Serge Cadieux et Daniel Boyer rappellent par ailleurs que nombre de métiers vont disparaître dans les prochaines années.

« Prenons l’exemple des employés des pétrolières, dit M. Cadieux. Si le gouvernement respecte ses objectifs de réduction des GES, dans 30 ans, il n’y aura plus de raffinerie. Qu’est-ce qu’on fait avec tout ce monde-là ? »

Les études démontrent que, dans 25 ans, 50 % de la main-d’œuvre occupera des emplois qui n’existent même pas aujourd’hui. Selon la FTQ, les pouvoirs publics devront inévitablement investir de l’argent dans la formation.

« La main-d’œuvre n’est pas jetable, lance Daniel Boyer. Elle est capable d’acquérir les compétences de demain. »

50 %
C’est la part de la main-d’oeuvre qui, dans 25 ans, occupera un emploi qui n’existe même pas aujourd’hui.

En plus de la formation, le gouvernement devra également investir dans de nouveaux secteurs afin de soutenir l’économie. À ce chapitre, le secrétaire général de la FTQ estime qu’il y aurait de quoi faire du côté de l’électrification des transports.

« Nous avons la chance de bénéficier d’une électricité propre avec l’hydroélectricité, précise-t-il. Il est temps de mettre tout en branle pour transformer vraiment nos possibilités de nous déplacer. »

Il ajoute qu’il ne faut pas non plus avoir une vision « montréalo-centrée ». Beaucoup d’emplois vont être perdus en région. En 2019, rappelle-t-il, les dix plus gros émetteurs de GES se situaient en région.

« On ne va pas déménager tout le monde vers Montréal et Québec, fait-il valoir. Il faut trouver des solutions adaptées à toutes les communautés. »

Salaire minimum et paradis fiscaux

Si le congrès sera l’occasion de discuter de cette transformation du marché du travail et de ses conséquences, d’autres enjeux, sur la table depuis plusieurs mois, parfois plusieurs années, seront également abordés. Parmi eux, le salaire minimum à 15 $. Si Daniel Boyer reconnaît que le salaire minimum a augmenté plus vite durant les trois dernières années que précédemment, il considère toujours comme indigne de devoir travailler pour 12,50 $ l’heure, comme c’est le cas aujourd’hui pour nombre d’employés non syndiqués.

Au programme également, la lutte contre les paradis fiscaux. La FTQ compte bien continuer à mettre la pression sur les gouvernements pour qu’ils aillent chercher les milliards de dollars d’impôts que les plus riches et les entreprises ne paient pas, et qui représentent un manque à gagner pour le contribuable.

« On pourrait également parler des GAFA, ajoute-t-il. Les Amazon, Google et autres Facebook sont devenus tellement puissants ! Il faut arriver à leur faire payer des impôts sur leurs activités au Canada. Sinon, le combat est inégal avec les entreprises locales. Nous devons parvenir à convaincre le gouvernement d’aller de l’avant tant sur ce dossier que sur celui des paradis fiscaux. On nous rétorque que, sans une action mondiale, on ne peut rien faire. Mais on ne peut pas attendre après tout le monde ! »
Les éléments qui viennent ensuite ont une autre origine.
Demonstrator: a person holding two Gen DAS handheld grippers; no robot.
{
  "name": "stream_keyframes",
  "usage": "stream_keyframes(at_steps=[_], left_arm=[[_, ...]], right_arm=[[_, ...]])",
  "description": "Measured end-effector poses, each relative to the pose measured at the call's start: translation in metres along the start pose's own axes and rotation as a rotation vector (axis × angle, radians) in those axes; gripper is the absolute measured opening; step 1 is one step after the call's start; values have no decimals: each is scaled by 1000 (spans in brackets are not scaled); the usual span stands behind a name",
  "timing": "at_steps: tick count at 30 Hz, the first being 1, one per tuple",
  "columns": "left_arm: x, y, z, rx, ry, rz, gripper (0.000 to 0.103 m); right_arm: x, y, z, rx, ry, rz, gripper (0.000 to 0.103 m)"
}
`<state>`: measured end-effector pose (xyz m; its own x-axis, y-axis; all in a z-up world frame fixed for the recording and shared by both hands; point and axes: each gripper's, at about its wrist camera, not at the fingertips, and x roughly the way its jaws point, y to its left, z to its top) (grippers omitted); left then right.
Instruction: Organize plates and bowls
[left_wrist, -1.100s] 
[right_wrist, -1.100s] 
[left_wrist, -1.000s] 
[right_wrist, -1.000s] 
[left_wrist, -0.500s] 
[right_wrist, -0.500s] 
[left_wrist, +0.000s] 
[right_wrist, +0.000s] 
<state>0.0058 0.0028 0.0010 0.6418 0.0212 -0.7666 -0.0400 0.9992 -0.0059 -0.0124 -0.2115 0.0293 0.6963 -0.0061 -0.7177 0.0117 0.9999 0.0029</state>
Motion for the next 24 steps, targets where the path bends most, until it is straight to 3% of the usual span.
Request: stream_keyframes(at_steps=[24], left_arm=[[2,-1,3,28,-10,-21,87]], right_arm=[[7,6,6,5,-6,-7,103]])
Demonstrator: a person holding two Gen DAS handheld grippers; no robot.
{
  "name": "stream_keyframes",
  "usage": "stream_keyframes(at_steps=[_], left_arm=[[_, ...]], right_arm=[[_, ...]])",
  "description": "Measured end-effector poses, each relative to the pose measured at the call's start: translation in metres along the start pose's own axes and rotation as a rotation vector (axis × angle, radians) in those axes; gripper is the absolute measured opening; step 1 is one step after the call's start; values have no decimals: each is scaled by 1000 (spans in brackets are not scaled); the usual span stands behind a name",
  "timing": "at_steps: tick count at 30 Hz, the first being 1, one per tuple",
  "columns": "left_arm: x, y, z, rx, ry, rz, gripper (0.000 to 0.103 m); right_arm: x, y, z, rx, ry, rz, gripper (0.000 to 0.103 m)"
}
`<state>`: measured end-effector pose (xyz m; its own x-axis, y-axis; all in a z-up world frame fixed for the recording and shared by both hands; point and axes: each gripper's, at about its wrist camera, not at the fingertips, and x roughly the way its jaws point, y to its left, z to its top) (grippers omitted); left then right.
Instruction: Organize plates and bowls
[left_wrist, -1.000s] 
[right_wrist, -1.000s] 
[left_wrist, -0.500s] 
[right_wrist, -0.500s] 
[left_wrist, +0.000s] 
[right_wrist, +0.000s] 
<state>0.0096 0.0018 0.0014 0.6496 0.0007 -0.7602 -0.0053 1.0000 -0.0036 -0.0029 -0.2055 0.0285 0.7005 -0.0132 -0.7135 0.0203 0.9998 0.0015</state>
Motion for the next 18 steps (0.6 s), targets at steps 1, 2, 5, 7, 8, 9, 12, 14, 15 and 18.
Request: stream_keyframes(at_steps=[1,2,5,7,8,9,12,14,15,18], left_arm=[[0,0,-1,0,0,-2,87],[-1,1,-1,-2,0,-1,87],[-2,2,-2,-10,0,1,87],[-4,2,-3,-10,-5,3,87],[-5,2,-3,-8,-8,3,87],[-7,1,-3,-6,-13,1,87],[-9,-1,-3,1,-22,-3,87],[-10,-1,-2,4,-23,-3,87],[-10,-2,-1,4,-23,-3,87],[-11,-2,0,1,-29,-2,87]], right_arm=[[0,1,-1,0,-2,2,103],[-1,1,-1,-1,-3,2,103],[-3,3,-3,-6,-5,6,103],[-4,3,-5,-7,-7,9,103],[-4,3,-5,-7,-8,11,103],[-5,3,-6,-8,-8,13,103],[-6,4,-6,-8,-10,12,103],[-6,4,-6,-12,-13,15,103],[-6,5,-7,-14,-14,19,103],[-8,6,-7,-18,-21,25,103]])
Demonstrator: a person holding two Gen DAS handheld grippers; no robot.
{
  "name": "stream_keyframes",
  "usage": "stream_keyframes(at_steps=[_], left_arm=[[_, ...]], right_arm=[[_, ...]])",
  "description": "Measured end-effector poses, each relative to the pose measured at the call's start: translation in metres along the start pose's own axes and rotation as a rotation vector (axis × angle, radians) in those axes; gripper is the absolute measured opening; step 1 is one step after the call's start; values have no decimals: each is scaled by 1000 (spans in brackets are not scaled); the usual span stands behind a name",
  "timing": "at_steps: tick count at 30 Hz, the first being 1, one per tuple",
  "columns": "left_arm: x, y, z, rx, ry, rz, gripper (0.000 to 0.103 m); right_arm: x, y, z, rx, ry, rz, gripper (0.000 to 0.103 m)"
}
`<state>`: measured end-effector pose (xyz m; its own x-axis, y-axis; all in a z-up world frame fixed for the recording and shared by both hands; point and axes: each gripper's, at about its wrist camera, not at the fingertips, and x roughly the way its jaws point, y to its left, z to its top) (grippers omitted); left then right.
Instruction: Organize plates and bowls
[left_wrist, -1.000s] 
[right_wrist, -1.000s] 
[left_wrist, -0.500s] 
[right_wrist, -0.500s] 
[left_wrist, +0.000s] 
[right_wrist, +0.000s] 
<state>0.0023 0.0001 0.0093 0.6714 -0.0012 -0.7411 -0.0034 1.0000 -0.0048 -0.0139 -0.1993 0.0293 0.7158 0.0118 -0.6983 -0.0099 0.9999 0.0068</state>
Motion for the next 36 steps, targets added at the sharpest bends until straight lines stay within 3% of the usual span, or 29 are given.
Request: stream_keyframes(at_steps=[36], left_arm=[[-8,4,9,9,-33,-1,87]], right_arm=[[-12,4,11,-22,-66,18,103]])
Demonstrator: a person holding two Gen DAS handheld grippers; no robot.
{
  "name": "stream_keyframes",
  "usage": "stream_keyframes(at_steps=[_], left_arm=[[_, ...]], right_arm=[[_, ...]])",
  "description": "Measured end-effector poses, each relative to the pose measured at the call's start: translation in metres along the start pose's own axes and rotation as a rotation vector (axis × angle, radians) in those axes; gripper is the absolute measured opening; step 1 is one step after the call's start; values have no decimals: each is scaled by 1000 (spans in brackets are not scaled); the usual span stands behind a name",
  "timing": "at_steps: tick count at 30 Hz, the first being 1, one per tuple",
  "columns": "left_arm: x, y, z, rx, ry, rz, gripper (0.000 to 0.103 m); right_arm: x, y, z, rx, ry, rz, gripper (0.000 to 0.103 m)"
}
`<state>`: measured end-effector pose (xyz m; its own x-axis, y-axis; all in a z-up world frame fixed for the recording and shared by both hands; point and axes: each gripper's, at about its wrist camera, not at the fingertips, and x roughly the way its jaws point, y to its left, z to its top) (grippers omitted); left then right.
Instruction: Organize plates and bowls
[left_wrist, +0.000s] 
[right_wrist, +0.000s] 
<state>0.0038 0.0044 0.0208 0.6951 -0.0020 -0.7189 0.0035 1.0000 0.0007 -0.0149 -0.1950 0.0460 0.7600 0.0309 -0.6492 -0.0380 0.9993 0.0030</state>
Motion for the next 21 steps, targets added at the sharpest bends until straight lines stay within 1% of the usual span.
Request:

Négociations dans le secteur public

Le premier ministre Justin Trudeau et son gouvernement minoritaire doivent par ailleurs s’attendre à voir réapparaître sur leur bureau le dossier de l’assurance médicaments universelle.

« On s’attend à ce que cette bataille soit longue, car il y a de nombreux obstacles, commente Daniel Boyer. D’autant qu’au Québec, nous avons déjà un régime particulier par rapport au reste du Canada. Il y a beaucoup de variables à prendre en compte. Mais il y a aussi de l’espoir. Au fédéral, tant le Parti libéral que le NPD et le Bloc ont fait campagne sur le sujet. »

Un conseil consultatif sur la mise en œuvre d’un régime national d’assurance médicaments a également déjà été mis en place et il a recommandé au Canada d’adopter un régime universel, public et à payeur unique.

Mais là où la FTQ s’attend à avoir le plus de travail ces prochains mois, c’est sur la négociation dans le secteur public. Comme toutes les centrales, le syndicat a déposé ses demandes le mois dernier et il attend le retour du président du Conseil du trésor.

« Les déclarations du premier ministre François Legault ne sont pas très encourageantes, avoue Daniel Boyer. Quand il dit que les surplus ne doivent pas être accaparés par les syndicats… il oublie que, moi, je ne lui demande pas une cenne. C’est avec ses employés qu’il négocie. Des employés qui subissent l’austérité depuis des années, donc la dégradation de leurs conditions de travail. Aujourd’hui, il y a de l’argent dans les caisses de l’État. Il ne s’agit pas d’aller tout siphonner. Mais au moins de négocier de bonne foi. »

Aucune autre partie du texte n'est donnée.